Keras: Stateful predictions of RNN

Created on 22 Apr 2016 · 18Comments · Source: keras-team/keras

Hi, I have read the Keras doc about "stateful flag" and several issues. However, I still don't understand how the stateful prediction works.

Notes that the methods predict, fit, train_on_batch, predict_classes, etc. will all update the states of the stateful layers in a model. This allows you to do not only stateful training, but also stateful prediction.

For instance, the size of test data is (2000,10,3), where 2000 is the nb_num,10 is sequence_length,3 is input_dim. The size of test label is (2000,2), where 2 is the label_dim.

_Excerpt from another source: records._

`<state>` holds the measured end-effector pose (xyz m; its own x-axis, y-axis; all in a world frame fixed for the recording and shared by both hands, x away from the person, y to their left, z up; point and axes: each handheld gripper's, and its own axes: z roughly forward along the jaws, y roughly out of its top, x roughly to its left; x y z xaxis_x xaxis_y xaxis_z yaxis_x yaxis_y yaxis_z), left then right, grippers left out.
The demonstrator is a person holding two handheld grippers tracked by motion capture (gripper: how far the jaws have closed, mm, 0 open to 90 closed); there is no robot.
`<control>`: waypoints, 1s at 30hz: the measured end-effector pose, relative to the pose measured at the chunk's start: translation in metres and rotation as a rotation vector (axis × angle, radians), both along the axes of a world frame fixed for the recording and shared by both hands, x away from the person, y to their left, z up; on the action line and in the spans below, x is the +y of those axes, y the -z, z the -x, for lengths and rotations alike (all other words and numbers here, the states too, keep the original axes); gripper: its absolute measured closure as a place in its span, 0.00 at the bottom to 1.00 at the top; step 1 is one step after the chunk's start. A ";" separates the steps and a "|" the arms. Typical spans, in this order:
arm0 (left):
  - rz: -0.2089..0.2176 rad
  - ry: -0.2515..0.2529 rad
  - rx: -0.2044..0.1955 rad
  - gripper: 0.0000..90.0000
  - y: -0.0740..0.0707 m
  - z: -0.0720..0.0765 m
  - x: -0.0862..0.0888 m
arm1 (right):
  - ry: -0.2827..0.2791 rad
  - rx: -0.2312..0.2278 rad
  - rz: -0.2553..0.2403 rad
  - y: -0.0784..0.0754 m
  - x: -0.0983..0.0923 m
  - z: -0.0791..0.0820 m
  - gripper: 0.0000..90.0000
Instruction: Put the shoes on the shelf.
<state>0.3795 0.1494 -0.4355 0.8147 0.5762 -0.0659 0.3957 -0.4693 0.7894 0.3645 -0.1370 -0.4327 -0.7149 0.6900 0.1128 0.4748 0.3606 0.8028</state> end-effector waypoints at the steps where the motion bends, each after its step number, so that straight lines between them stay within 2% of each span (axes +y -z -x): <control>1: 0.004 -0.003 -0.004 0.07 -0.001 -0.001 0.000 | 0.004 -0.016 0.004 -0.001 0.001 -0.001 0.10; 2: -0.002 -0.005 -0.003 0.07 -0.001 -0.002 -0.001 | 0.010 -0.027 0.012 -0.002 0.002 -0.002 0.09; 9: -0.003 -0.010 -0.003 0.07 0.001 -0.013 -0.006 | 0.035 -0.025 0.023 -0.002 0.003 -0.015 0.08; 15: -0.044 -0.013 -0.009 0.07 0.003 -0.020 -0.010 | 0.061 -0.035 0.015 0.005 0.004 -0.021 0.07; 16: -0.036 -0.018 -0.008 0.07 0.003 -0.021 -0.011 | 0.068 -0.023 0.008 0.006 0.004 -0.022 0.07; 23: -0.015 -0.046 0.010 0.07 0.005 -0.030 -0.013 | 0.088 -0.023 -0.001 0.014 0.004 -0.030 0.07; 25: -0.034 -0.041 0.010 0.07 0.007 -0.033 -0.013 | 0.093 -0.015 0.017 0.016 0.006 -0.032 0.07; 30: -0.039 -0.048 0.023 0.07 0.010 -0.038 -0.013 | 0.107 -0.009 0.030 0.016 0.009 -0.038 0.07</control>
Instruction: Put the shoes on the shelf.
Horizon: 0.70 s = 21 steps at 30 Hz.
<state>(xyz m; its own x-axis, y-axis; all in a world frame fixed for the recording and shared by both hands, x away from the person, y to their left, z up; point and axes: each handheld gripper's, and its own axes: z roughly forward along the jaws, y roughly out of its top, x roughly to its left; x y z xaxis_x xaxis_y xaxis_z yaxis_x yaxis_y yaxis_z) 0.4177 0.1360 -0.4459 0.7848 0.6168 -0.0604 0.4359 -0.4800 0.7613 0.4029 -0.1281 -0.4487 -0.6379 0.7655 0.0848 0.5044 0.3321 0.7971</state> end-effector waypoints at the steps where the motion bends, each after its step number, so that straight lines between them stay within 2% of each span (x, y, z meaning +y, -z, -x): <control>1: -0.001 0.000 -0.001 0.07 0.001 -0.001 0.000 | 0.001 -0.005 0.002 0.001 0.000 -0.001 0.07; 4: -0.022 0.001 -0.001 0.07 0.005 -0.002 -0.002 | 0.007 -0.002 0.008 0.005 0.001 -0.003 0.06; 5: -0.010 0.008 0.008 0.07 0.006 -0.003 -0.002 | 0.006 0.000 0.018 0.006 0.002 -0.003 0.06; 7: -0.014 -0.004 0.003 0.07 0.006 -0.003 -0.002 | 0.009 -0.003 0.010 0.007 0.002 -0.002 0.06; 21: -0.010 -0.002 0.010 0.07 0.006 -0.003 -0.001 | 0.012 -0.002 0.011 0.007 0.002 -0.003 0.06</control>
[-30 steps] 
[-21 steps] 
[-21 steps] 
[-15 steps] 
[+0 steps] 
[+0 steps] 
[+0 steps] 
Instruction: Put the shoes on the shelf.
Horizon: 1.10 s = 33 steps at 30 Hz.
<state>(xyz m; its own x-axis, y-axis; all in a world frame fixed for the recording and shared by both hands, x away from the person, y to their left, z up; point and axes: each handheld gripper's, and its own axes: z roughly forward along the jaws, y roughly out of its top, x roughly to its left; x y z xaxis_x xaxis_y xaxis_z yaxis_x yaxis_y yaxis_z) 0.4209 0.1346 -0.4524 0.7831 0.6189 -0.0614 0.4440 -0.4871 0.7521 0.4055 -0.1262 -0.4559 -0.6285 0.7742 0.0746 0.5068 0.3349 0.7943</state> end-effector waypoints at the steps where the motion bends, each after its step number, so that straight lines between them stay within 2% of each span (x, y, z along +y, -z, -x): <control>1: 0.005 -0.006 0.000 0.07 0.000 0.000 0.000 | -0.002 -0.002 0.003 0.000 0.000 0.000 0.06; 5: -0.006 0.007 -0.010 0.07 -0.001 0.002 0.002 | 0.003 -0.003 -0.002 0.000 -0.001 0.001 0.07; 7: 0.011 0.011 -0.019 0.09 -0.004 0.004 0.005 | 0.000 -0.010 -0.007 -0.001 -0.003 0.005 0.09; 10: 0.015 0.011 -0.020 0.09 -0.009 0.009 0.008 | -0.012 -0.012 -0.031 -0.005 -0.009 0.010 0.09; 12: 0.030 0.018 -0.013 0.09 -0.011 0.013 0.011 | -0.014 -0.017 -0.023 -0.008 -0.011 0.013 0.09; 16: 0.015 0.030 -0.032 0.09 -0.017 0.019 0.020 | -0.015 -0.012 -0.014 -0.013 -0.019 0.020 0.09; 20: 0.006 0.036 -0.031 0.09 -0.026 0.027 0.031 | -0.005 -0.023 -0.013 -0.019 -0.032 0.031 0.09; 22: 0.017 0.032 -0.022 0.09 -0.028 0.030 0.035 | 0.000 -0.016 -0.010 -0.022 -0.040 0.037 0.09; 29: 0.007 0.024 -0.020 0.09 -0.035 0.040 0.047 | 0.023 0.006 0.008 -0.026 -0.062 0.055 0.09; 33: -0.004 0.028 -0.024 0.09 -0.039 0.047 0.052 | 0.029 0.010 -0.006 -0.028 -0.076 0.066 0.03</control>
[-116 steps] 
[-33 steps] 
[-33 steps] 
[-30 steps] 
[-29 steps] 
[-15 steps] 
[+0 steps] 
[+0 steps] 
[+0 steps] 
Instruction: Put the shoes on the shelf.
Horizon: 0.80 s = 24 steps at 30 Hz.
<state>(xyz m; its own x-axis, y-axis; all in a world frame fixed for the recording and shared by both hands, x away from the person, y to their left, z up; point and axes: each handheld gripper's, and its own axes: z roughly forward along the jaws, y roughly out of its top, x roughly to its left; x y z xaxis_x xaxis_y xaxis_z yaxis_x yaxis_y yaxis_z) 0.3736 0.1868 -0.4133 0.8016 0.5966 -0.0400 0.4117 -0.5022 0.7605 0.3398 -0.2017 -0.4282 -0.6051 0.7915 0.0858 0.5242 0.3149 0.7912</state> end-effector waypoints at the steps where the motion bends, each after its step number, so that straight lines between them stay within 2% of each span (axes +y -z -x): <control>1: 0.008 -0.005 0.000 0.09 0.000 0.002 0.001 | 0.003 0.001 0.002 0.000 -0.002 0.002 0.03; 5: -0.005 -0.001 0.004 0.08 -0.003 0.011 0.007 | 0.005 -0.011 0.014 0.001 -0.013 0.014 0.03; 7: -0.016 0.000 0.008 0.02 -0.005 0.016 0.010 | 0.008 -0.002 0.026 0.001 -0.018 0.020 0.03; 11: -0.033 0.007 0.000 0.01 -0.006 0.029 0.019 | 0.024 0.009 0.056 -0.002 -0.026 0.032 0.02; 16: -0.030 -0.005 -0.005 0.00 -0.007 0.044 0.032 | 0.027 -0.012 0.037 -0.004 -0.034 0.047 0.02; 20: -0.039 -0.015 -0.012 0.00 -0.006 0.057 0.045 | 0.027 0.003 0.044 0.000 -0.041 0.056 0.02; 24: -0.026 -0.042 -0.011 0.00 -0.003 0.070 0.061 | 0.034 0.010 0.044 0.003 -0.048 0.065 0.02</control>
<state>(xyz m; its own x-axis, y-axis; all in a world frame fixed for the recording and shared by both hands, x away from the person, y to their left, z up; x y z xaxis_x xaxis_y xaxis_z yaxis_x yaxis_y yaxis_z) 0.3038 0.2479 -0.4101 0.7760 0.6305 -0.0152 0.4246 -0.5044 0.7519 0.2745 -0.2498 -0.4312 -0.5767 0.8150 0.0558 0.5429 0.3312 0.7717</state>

When I use predict_classes, every time I label a batch of （１，１０，３）ｓｅｑｕｅｎｃｅs. However, the parameters of the network is fixed when predicting, what does the state mean?How can the network pass the state on to next batch?

The second question. Think there are several sequences A,B,C,D...
I want to give sequence B a label based on the label of A. So should I put the sequence A in the first batch, and sequence B in the same place in the second batch? Is there any other method?

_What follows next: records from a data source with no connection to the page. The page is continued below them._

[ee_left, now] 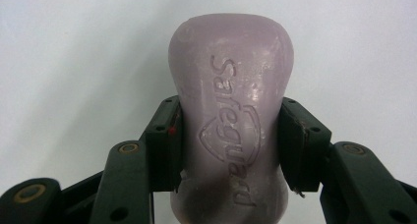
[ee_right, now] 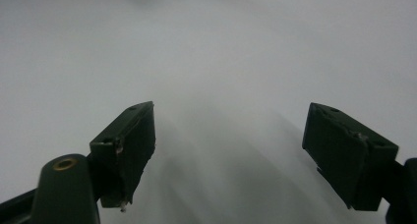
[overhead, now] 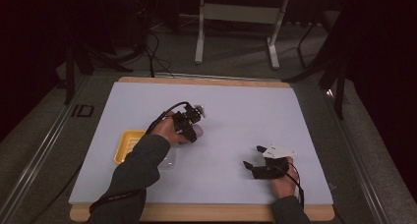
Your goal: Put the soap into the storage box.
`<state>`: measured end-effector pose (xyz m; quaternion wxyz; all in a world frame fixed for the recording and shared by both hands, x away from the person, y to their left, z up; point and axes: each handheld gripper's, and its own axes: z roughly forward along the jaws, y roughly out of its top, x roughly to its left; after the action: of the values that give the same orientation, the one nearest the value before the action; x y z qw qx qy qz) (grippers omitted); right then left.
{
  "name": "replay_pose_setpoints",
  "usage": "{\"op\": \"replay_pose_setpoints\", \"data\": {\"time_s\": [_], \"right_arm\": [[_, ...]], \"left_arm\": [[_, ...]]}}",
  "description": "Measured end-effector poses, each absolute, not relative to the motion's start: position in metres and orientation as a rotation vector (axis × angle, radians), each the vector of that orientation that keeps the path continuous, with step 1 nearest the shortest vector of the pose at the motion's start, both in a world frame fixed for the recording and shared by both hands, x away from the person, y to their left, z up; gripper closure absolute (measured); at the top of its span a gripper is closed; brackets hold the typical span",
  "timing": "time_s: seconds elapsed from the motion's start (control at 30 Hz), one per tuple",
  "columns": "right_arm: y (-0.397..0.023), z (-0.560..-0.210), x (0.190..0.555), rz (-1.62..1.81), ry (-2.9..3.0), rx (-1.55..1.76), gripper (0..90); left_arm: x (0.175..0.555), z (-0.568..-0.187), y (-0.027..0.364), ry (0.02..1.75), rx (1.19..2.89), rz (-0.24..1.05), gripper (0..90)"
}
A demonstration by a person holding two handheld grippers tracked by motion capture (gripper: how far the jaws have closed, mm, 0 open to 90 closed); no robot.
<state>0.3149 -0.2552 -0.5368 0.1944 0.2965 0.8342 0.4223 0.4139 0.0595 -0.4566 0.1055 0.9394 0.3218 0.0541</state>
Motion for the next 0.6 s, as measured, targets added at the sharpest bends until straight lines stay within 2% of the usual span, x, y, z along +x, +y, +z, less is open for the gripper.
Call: {"op": "replay_pose_setpoints", "data": {"time_s": [0.6], "right_arm": [[-0.255, -0.537, 0.315, 1.183, 2.338, 0.829, 19.8]], "left_arm": [[0.411, -0.445, 0.077, 0.988, 2.729, 0.184, 49.8]]}}
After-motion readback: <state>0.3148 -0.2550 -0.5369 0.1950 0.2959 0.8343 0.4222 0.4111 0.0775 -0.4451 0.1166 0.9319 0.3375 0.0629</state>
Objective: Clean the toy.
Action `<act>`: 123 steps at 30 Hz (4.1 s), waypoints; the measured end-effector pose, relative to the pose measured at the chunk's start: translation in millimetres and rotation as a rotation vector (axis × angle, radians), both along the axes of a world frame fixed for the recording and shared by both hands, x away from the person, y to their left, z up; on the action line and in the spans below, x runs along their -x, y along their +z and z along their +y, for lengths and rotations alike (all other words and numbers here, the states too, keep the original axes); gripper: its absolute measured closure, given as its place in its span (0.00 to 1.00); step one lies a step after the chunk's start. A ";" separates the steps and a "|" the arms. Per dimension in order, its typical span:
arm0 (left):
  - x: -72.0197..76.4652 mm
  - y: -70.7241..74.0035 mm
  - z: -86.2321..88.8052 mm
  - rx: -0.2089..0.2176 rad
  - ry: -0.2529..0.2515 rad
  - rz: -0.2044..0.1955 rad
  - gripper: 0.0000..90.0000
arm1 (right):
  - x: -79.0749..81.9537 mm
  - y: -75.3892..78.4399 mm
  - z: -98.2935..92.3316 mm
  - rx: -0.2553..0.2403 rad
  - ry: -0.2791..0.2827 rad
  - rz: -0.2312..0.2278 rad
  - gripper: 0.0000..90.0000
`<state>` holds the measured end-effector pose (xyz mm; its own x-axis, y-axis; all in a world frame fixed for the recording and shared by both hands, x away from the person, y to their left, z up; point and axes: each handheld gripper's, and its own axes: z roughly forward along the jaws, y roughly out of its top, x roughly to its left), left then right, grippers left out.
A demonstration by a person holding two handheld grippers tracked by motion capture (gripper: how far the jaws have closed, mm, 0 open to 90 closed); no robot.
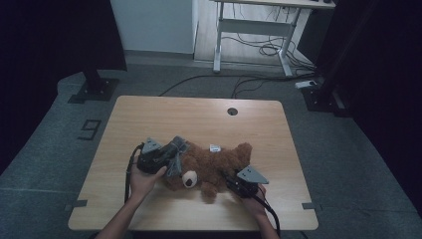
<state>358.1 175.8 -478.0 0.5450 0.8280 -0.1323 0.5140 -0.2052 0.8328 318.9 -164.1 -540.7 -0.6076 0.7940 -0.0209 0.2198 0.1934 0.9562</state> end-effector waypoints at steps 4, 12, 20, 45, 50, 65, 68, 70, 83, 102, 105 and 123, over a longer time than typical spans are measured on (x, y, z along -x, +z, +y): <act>-5.3 -19.8 16.7 -0.005 0.042 0.078 0.85 | -0.3 -0.2 -0.6 -0.004 0.000 0.002 0.66; -10.1 -22.1 22.4 0.043 0.029 0.119 0.85 | -1.3 -0.8 -2.1 -0.017 -0.004 0.010 0.66; -4.3 35.1 -19.0 0.032 -0.062 -0.017 0.85 | -1.5 -1.3 -3.2 -0.023 -0.002 0.011 0.66; -26.7 32.6 -175.2 -0.037 -0.305 0.045 0.85 | -1.7 -1.8 -1.8 -0.016 -0.003 0.012 0.66; -21.9 36.2 -158.5 -0.074 -0.279 0.012 0.85 | -1.7 -1.6 -0.8 -0.012 -0.007 0.008 0.66; -0.5 30.1 -66.4 -0.113 -0.133 -0.095 0.86 | -2.2 -1.5 -1.3 -0.018 -0.007 0.013 0.65; 4.8 27.3 -53.9 -0.108 -0.114 -0.100 0.86 | -2.2 -1.4 -1.3 -0.020 -0.007 0.015 0.65; 8.8 23.9 -44.9 -0.101 -0.102 -0.097 0.86 | -2.3 -1.4 -1.4 -0.020 -0.006 0.015 0.65; 19.3 8.8 0.9 -0.018 -0.020 -0.042 0.86 | -2.7 -1.4 -1.2 -0.022 -0.008 0.016 0.65; 8.2 72.6 -98.4 0.042 -0.286 -0.104 0.85 | -3.1 -1.8 -2.6 -0.034 -0.011 0.024 0.65; -3.5 75.6 -130.9 0.013 -0.310 -0.083 0.85 | -3.3 -1.9 -2.9 -0.034 -0.009 0.022 0.65; -26.3 37.7 -161.6 -0.120 -0.284 0.005 0.85 | -3.2 -1.9 -2.1 -0.028 -0.011 0.022 0.64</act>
<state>384.4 14.3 -440.2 0.7563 0.6526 -0.0459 0.4260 -0.4379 0.7917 322.1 -166.2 -542.6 -0.5990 0.8006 0.0145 0.2427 0.1643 0.9561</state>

The third question.Why does Keras always split the long sequences into shorter ones?If I want to give every timestep a label, I should use TimedistributedDense.But is it possible to process the whole long sequences?

Thank you in advance!

stale

Source

Yingyingzhang15

Most helpful comment

when you first create your model, it guesses randomly. after it's trained, it ideally guesses more accurately. the 'state' is the training (the weights that have been set via training).

You are confusing the 'state' and the 'weights'. Let me try to explain...

On each timestep each node in an RNN receives some input and produces 2 outputs. One output goes to the next network layer, the other is remembered until the next timestep and is then combined with the following input. These 'internal outputs' let it learn relationships in the data that span several timesteps. This internal 'state' is not trainable, just as for the output that is fed into the next network layer, it is the weights in the formulas used to calculate it that are trained.

The best way of understanding the statefulness it to imagine what would happen if each batch contained sequences of only one timestep. You would want the network to remember its internal state between the first batch and the second batch, rather than starting over at each step with its internal state set to all zeros. Otherwise the network would be unable of learning any time-based relationships in the input data.

A non-stateful RNN cannot learn any long running relationships in the input data that are longer than the training sequence length. That is where the statefulness can come in useful. You can feed a stateful RNN the first 10 steps in one batch, then the next ten steps in the second batch, and you can be sure that the internal state of the network after the first ten predictions have been calculated is used to prime the network for the second set of ten timesteps. Thus the network can learn relationships in the input data spanning up to twenty steps even though the sequence length of each batch is only ten steps. If you add a third set of 10 timesteps that follow on from the second set, the network can learn relationships spanning up to thirty steps.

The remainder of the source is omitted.